In 1818 Neate was a founding member of the Regent’s Harmonic Institution; a music publishing firm established with the intent of raising funds for the Royal Philharmonic Society and its restoration of the Argyll Rooms.

In December 1824 Neate wrote to Beethoven, on behalf of the Philharmonic Society, inviting him to come to London:

The Philharmonic Society is willing to pay you three hundred guineas for your visit, expecting that you will yourself conduct the performances of your works, of which one must be heard in every concert. It is also expected that you will write a symphony and a concerto, to be performed during your visit, which you may regard afterwards as your property.... I profit from this occasion to tell you that I am your sincere friend, and that you will be surrounded here by a great many persons who will improve every opportunity to show their esteem and admiration of the great Beethoven, whose fame shines more than ever in this country.

Beethoven seriously considered the offer, but a visit to England did not take place.

Neate became well known as a pianist and teacher. He was the first to play in England, at the Philharmonic Society's concerts, Beethoven's Piano Concertos No. 3 and No. 5.

He died in Brighton in 1877, after many years in retirement.

==Compositions==
As a composer Neate wrote mainly for the piano.

His Serenade for two performers on one pianoforte, op. 15, was reviewed in 1827: "This is composed in the style that belongs to the Serenade: it is flowing, easy and unostentatious... But... we cannot avoid saying, that the subject-matter is decidedly unequal to the extent over which it has spread...."

His Capriccio for the Pianoforte, on a German Air was reviewed in 1828: "Mr. Neate is one of those excellent musicians whose sterling worth is not to be injured, nor his judgement misled by the commands of fashion. He is judicious in yielding enough to the present taste, not to be behind-hand in the refinements effected by the progression of art, but he selects those improvements that suit well with his own elegant and expressive style; all this is exemplified in his capriccio."

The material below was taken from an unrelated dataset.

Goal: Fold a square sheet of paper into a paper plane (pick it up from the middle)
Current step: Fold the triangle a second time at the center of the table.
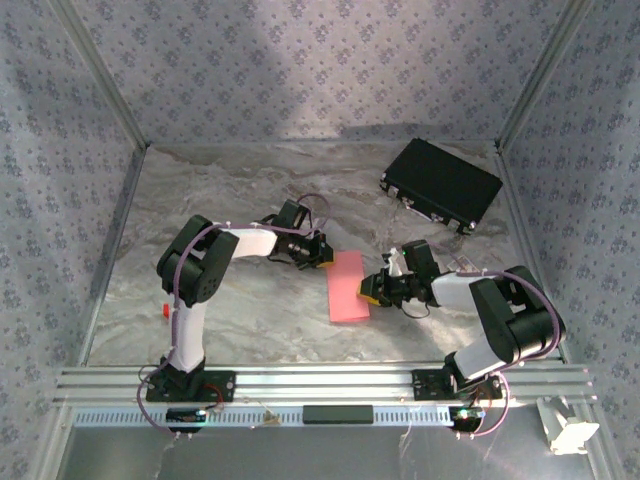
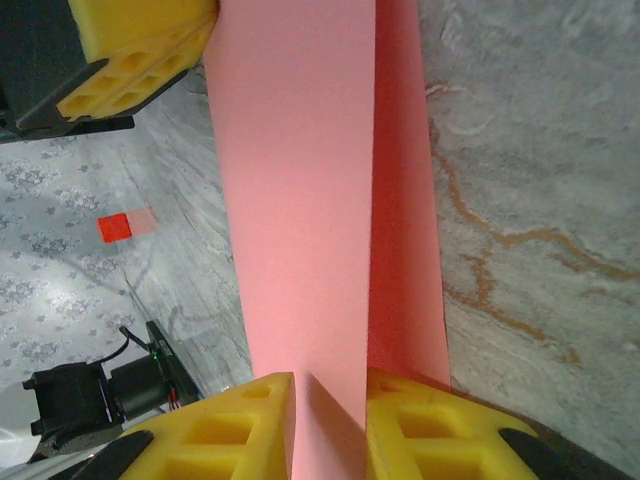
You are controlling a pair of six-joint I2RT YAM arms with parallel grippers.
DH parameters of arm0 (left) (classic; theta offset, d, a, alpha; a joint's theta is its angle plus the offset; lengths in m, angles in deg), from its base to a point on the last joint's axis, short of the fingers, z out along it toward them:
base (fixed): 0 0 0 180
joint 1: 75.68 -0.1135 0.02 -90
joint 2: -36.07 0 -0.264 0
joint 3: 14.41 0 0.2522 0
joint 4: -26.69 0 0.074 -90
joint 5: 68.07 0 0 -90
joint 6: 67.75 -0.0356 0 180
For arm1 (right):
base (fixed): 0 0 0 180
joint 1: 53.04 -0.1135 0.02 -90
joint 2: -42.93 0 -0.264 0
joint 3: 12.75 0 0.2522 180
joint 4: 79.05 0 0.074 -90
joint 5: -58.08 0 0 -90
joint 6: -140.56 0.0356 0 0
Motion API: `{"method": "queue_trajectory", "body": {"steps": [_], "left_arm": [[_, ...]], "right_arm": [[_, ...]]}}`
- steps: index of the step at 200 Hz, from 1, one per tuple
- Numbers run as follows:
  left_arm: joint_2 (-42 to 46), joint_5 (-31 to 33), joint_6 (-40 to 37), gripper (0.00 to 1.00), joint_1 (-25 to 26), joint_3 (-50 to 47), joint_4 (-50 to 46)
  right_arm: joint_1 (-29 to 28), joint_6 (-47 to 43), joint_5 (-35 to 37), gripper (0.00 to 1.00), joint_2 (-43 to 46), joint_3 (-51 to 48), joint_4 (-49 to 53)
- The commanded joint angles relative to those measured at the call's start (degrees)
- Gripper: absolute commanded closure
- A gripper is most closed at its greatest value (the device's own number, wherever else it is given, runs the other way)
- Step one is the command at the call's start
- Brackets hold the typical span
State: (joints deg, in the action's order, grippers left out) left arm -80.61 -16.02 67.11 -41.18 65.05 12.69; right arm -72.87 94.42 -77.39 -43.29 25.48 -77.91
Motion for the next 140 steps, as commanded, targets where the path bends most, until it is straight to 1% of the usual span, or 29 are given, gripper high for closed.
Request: {"method": "queue_trajectory", "body": {"steps": [1,35,46,59,73,80,97,114,123,140], "left_arm": [[-1.77,-0.74,-0.64,0.95,0.15,1.44,-2.59],[-2.07,-0.89,-0.98,0.95,-0.16,1.72,-2.98],[-1.64,-0.65,-1.07,0.94,-0.31,1.72,-2.93],[-0.69,-0.47,-1.32,0.91,-0.26,1.71,-2.87],[0.90,-0.51,-1.71,0.82,-0.31,1.64,-2.53],[2.08,-0.79,-1.77,0.76,-0.31,1.25,-1.87],[6.06,-1.40,-1.04,0.57,-0.30,0.00,0.91],[10.85,0.56,-2.53,0.43,-0.06,-0.98,0.71],[13.16,1.77,-3.92,0.38,-0.06,-1.17,-0.51],[17.49,4.31,-6.05,0.36,0.03,-2.72,-1.89]], "right_arm": [[0.18,-0.96,-0.71,0.77,-1.01,0.79,-1.44],[0.16,-0.40,-0.79,0.83,-1.33,0.84,-2.87],[0.24,-0.69,-0.21,0.83,-1.28,0.84,-2.51],[0.31,-0.44,0.18,0.87,-1.37,0.92,-2.39],[0.17,0.36,0.58,0.90,-1.31,0.84,-3.14],[0.07,0.96,1.07,0.92,-1.16,0.91,-3.35],[-0.61,3.27,2.92,0.95,-1.03,0.99,-4.87],[-1.71,5.42,4.92,0.98,-0.88,1.57,-5.82],[-2.32,6.70,6.21,0.98,-0.93,1.85,-6.43],[-3.72,9.85,8.32,0.98,-1.07,1.99,-8.59]]}}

His Second Grand Trio, for Pianoforte, Violin and Violoncello, op. 22, was reviewed in 1831: "This was performed by Mr. Neate at one of his concerts.... The first movement is the least striking of the whole.... The Andante... will gain the suffrages of all who possess real taste.... The Minuet and Trio have both a great deal of that very rare commodity, originality, and abound in spirit well kept up.... The finale, differing in style from the other parts of the Trio, derives much of its effect from contrast.... This work requires a superior pianist to execute it, but it exhibits none of those freaks which only the contriver of them can play...."

==Personality==
A writer in the magazine The Musical World gives a particular impression of the musician: "I recall... Charles Neate, one of the best informed but most egotistical of pianists, whose admiration for, and acquaintance with, Beethoven made his society at all times enjoyable.... Neate introduced into England many celebrated works of Beethoven, Weber and Hummel – and he did not forget, when you were in his society, to let you know it."